▶ Data provided:
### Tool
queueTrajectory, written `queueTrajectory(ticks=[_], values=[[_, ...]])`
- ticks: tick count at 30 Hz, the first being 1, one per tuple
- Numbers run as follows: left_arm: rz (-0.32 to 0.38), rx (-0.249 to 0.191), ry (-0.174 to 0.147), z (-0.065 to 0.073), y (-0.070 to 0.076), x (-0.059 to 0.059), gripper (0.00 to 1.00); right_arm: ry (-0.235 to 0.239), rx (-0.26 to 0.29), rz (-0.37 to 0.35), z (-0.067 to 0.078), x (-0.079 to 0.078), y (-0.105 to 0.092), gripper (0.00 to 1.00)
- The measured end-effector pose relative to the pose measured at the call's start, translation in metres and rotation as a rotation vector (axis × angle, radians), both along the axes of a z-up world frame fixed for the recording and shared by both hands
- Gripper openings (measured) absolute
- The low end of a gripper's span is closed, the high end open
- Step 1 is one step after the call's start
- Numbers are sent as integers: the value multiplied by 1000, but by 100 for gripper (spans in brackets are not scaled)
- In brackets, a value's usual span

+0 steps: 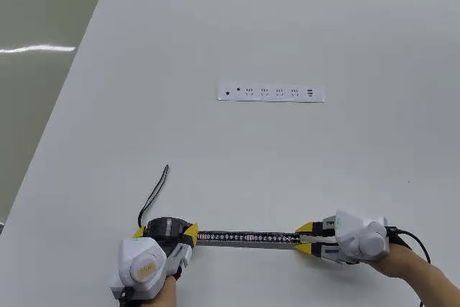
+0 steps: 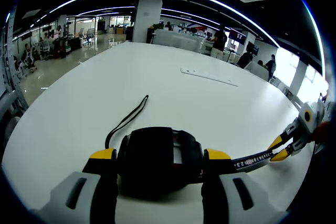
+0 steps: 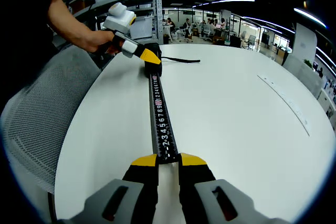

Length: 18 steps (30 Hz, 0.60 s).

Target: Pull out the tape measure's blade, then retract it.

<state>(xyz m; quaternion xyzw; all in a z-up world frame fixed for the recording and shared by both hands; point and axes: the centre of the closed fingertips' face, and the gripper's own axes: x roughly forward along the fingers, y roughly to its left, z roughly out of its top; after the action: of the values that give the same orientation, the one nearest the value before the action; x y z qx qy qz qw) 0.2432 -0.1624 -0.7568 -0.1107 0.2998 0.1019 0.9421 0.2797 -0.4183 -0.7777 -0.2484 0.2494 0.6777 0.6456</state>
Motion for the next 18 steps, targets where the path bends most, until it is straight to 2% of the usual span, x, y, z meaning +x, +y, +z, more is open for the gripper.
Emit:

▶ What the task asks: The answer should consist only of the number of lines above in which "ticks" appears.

▶ Written answer: 2